TO DO:
Reproduce only what runs from the line containing "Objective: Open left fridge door" to the line containing "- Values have" in the records below, inclusive. Keep it exact, and keep the pictures out.

EXTRACTED ENTRIES:
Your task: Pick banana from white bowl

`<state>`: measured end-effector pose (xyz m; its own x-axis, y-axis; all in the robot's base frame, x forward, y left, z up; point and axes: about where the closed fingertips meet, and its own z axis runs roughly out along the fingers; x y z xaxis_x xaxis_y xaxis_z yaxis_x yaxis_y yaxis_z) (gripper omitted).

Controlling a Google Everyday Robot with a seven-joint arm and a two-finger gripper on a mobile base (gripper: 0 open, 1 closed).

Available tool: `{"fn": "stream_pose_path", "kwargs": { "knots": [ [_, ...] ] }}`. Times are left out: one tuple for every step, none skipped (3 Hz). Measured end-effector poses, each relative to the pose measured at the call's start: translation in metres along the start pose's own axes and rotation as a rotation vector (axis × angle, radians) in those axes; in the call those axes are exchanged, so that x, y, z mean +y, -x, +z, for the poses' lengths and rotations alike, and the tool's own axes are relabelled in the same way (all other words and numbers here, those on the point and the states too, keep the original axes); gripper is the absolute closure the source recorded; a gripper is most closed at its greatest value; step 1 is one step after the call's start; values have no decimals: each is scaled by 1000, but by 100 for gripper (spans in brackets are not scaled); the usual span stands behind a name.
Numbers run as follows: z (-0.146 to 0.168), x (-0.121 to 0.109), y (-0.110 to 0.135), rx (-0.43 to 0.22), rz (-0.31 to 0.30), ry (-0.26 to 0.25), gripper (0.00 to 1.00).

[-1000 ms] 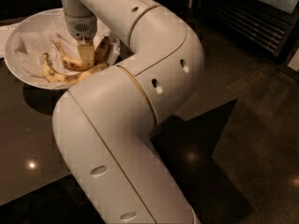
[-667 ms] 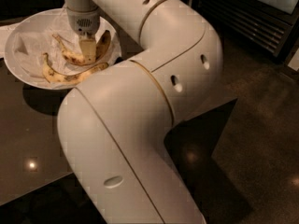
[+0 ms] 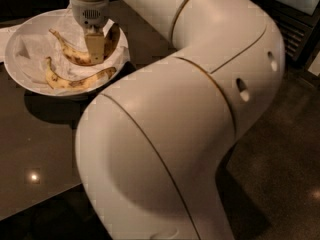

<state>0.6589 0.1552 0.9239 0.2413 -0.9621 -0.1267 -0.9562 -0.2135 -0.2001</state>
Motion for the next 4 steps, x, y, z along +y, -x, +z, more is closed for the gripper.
{"fn": "stream_pose_path", "kwargs": {
  "knots": [
    [-5, 1, -1, -4, 0, -9, 100],
    [-11, 0, -2, -3, -1, -32, 100],
    [-29, 15, -11, -18, 26, -60, 100],
    [-45, 45, -25, -32, 72, -71, 100]
  ]
}}
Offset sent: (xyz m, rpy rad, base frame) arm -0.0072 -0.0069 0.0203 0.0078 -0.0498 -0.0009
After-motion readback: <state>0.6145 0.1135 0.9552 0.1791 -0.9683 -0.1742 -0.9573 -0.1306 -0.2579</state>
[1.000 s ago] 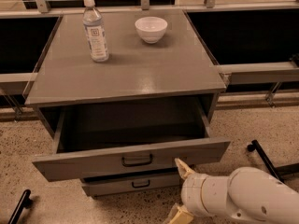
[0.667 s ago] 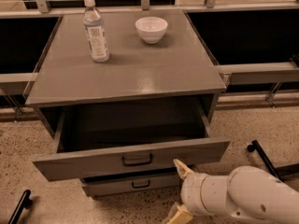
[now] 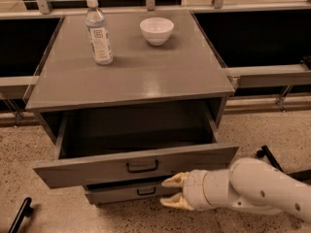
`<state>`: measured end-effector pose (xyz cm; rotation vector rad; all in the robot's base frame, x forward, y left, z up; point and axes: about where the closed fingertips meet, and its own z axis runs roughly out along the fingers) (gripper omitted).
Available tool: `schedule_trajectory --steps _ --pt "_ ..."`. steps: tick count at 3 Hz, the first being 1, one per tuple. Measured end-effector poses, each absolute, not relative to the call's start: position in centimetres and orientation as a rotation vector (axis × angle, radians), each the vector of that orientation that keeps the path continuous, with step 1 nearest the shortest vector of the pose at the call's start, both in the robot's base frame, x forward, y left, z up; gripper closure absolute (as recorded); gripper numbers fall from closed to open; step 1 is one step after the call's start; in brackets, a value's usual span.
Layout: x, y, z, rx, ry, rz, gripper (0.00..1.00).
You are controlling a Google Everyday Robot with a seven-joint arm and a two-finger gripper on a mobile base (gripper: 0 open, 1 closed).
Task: Close top drawer
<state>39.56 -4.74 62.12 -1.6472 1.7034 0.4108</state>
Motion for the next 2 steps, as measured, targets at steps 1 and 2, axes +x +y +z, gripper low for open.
schedule_trajectory --steps 1,2 --pt "40.9 -4.1 61.5 -1.703 1.635 0.414 0.80" --pt "42.8 -2.9 60.9 -1.730 1.608 0.371 0.70"
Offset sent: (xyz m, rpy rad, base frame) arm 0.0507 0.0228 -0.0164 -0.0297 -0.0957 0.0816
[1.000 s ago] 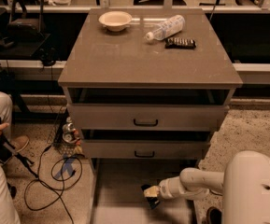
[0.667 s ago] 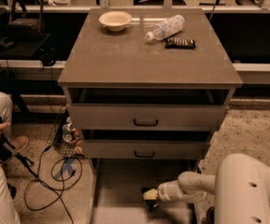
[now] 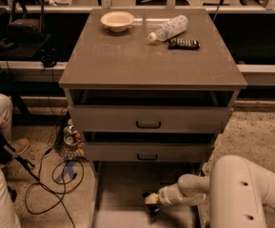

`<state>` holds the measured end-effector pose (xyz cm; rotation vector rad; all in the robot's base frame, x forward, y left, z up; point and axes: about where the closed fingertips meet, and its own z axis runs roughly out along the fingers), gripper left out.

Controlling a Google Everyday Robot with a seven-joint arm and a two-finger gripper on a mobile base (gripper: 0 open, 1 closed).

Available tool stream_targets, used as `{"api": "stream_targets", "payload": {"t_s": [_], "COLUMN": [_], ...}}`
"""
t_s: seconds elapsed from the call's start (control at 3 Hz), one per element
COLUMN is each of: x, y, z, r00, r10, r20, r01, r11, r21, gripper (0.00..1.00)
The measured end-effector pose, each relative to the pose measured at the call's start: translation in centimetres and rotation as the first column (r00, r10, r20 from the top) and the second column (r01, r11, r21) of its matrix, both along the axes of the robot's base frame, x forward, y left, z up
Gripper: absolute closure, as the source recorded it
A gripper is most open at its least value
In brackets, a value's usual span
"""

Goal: Place rxbar blueberry into bottom drawer

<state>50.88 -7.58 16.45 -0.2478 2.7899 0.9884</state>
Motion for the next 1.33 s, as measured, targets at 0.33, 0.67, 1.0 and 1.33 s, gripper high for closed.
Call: {"api": "stream_targets", "payload": {"t_s": [0.33, 0.67, 1.0, 1.33], "x": [0.2, 0.3, 0.1, -0.6], "y": [0.0, -0.9, -3.7, -7.3], "z": [0.4, 2.0, 6.2, 13.4], "r00": [1.0, 0.9996, 0.9947, 0.9847], "r10": [0.004, -0.006, -0.038, -0.027], "r20": [0.003, 0.026, 0.095, 0.172], "r01": [-0.004, 0.007, 0.042, 0.035], "r11": [1.0, 1.0, 0.998, 0.999], "r21": [-0.01, -0.021, -0.041, -0.041], "gripper": [0.06, 0.0, 0.0, 0.0]}}
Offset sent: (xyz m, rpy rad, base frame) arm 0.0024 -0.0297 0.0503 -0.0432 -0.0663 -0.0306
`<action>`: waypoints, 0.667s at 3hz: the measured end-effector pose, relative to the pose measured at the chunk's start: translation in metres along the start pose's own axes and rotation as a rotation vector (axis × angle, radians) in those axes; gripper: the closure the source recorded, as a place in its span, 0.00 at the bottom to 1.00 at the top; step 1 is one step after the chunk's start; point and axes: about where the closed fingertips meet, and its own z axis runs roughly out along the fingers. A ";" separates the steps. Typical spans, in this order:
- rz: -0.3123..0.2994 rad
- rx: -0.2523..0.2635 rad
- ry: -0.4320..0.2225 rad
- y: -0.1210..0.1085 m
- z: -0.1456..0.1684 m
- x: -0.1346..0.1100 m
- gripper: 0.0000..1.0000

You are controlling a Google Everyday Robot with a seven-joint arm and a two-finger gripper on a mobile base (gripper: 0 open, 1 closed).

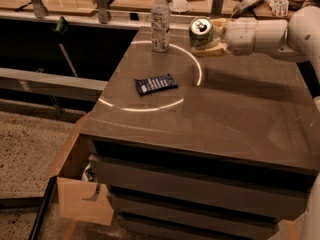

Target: Knock green can over

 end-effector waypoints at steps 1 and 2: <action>-0.171 -0.134 0.024 0.007 0.002 -0.010 1.00; -0.317 -0.266 0.085 0.017 -0.001 -0.017 1.00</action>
Offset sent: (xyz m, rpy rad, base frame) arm -0.0278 -0.0063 0.0135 -0.5443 -0.2544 0.3314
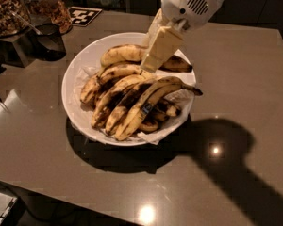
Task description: Pick banana from white bowl
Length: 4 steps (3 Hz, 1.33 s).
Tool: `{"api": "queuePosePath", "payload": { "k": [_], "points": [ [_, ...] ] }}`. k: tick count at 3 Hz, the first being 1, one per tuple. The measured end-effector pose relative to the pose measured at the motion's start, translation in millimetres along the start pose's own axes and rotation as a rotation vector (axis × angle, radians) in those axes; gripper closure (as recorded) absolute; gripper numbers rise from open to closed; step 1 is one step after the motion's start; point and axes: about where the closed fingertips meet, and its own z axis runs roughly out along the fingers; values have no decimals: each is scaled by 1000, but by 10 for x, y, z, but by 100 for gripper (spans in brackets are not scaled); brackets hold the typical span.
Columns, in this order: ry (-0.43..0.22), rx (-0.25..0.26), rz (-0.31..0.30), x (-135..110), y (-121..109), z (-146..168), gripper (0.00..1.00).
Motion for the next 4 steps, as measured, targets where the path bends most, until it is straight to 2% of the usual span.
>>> {"api": "queuePosePath", "payload": {
  "k": [2,4],
  "points": [
    [10,-7,108,70,127,-183,100],
    [-17,14,212,318,342,-388,100]
  ]
}}
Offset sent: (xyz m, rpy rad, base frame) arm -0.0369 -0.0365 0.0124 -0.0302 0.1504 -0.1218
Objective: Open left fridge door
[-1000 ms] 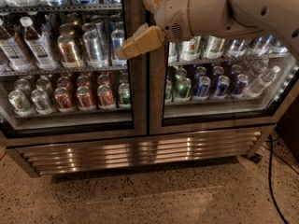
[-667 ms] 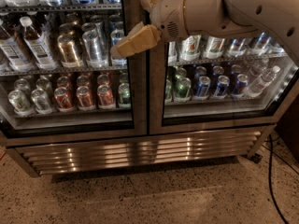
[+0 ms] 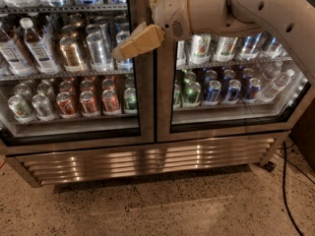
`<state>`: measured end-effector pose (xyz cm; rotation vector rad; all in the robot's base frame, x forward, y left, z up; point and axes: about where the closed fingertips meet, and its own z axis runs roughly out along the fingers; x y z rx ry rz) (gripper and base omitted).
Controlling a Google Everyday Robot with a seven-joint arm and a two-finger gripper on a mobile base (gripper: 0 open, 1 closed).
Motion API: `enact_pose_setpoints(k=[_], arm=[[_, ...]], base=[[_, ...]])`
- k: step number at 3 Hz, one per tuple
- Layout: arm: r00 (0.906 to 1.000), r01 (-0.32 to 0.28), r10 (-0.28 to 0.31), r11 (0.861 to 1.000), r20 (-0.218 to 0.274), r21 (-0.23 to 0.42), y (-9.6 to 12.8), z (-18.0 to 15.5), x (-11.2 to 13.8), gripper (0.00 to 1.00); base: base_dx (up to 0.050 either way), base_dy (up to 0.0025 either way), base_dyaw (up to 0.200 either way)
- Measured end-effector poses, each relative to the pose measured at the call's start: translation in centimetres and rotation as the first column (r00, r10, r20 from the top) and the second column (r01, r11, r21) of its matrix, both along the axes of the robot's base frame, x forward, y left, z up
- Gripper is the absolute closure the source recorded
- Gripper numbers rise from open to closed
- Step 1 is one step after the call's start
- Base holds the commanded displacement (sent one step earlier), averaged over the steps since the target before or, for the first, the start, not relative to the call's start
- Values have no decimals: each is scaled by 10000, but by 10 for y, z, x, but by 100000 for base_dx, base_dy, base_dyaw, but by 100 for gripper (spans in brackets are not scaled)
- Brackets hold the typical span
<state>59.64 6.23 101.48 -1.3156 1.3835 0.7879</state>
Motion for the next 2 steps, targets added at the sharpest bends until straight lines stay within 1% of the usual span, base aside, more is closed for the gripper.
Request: enact_pose_setpoints(k=[1,2], arm=[[10000,-3,3,10000,0,0,0,0,0,0],[9997,-258,258,9997,-7,-27,3,1,7,0]], base=[[0,0,0],[0,0,0]])
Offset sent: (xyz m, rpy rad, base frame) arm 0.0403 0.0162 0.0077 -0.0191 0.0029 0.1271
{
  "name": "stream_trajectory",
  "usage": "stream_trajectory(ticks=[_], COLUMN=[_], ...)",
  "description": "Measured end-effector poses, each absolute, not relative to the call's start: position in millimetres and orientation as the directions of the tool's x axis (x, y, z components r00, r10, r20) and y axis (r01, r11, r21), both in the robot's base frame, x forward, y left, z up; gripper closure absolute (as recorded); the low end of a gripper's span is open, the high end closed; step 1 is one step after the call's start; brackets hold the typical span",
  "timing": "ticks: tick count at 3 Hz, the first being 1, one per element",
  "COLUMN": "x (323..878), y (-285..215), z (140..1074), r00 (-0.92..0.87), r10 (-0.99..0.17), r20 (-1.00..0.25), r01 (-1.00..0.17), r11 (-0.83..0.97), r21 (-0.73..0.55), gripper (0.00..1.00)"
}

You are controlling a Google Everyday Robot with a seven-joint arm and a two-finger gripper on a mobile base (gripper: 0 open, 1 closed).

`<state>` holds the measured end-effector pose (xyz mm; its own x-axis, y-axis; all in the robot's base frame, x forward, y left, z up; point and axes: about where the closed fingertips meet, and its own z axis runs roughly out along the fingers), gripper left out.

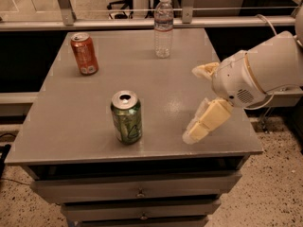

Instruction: Pick green can

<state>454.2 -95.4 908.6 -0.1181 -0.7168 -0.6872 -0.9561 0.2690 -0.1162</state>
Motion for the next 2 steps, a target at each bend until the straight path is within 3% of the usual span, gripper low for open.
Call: stream_trajectory(ticks=[2], x=[458], y=[-79], z=[903], r00=[-0.087], r10=[-0.676], r20=[-0.732], r01=[-0.956], r11=[0.263], r21=[-0.129], gripper=[0.0])
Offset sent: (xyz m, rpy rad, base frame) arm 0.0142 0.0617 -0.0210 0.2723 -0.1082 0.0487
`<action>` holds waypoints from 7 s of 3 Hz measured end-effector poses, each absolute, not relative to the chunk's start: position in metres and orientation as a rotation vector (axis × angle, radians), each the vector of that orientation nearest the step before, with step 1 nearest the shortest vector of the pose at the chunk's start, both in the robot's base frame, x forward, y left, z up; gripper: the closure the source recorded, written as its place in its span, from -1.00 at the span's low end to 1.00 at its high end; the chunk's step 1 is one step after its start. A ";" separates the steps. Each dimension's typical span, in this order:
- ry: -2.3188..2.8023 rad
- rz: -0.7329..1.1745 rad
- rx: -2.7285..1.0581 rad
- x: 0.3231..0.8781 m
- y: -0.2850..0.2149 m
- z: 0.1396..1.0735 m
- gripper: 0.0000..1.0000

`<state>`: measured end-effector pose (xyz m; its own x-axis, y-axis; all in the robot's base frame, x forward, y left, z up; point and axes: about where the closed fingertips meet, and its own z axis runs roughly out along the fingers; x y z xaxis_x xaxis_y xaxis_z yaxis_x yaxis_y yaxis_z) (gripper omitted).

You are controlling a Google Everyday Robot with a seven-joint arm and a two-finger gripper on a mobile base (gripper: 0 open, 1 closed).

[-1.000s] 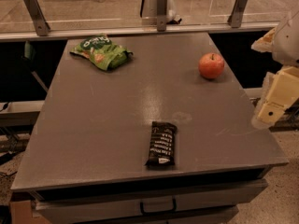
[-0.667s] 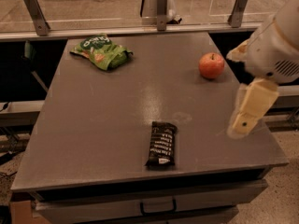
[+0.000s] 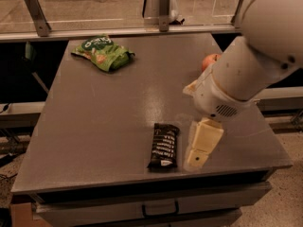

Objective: Move rxbar chocolate near apple

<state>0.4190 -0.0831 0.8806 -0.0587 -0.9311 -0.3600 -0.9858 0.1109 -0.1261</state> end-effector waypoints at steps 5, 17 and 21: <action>2.022 0.434 -1.798 0.431 -0.054 0.817 0.27; 1.890 0.251 -0.996 0.612 -0.256 0.888 1.00; 1.906 0.217 -0.969 0.615 -0.271 0.890 -0.72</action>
Offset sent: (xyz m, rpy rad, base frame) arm 0.0204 0.0212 -0.0912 0.1275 0.0873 -0.0341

TASK OUTPUT:
Objective: Open left fridge door
[-1000 ms] 
[-667 ms] 
[+0 ms] 
`<state>`: measured end-effector pose (xyz cm; rotation vector rad; all in the robot's base frame, x forward, y left, z up; point and axes: about where the closed fingertips meet, and its own z axis runs roughly out along the fingers; x y z rx ry rz) (gripper and base omitted).
Controlling a Google Everyday Robot with a seven-joint arm and a two-finger gripper on a mobile base (gripper: 0 open, 1 closed).
Motion API: `enact_pose_setpoints(k=[_], arm=[[_, ...]], base=[[_, ...]])`
- k: step number at 3 Hz, one per tuple
- Layout: arm: r00 (0.906 to 1.000), r01 (-0.32 to 0.28), r10 (-0.28 to 0.31), r11 (0.861 to 1.000), r20 (-0.218 to 0.274), r21 (-0.23 to 0.42), y (-9.6 to 12.8), z (-18.0 to 15.5), x (-11.2 to 13.8), gripper (0.00 to 1.00); base: base_dx (up to 0.050 either way), base_dy (up to 0.0025 either way), base_dyaw (up to 0.200 either way)
- Measured end-effector poses, each relative to the pose measured at the call's start: translation in centimetres and rotation as the first column (r00, r10, r20 from the top) and the second column (r01, r11, r21) of its matrix, both along the axes of the robot's base frame, x forward, y left, z up
- Gripper is the absolute closure the source recorded
- Gripper numbers rise from open to closed
- Step 1 is one step after the call's start
- Base holds the commanded displacement (sent one step earlier), averaged over the steps since the target before or, for the first, the start, not relative to the call's start
- Values have no decimals: each is scaled by 10000, but by 10 for y, z, x, but by 100000 for base_dx, base_dy, base_dyaw, but by 100 for gripper (spans in brackets are not scaled)

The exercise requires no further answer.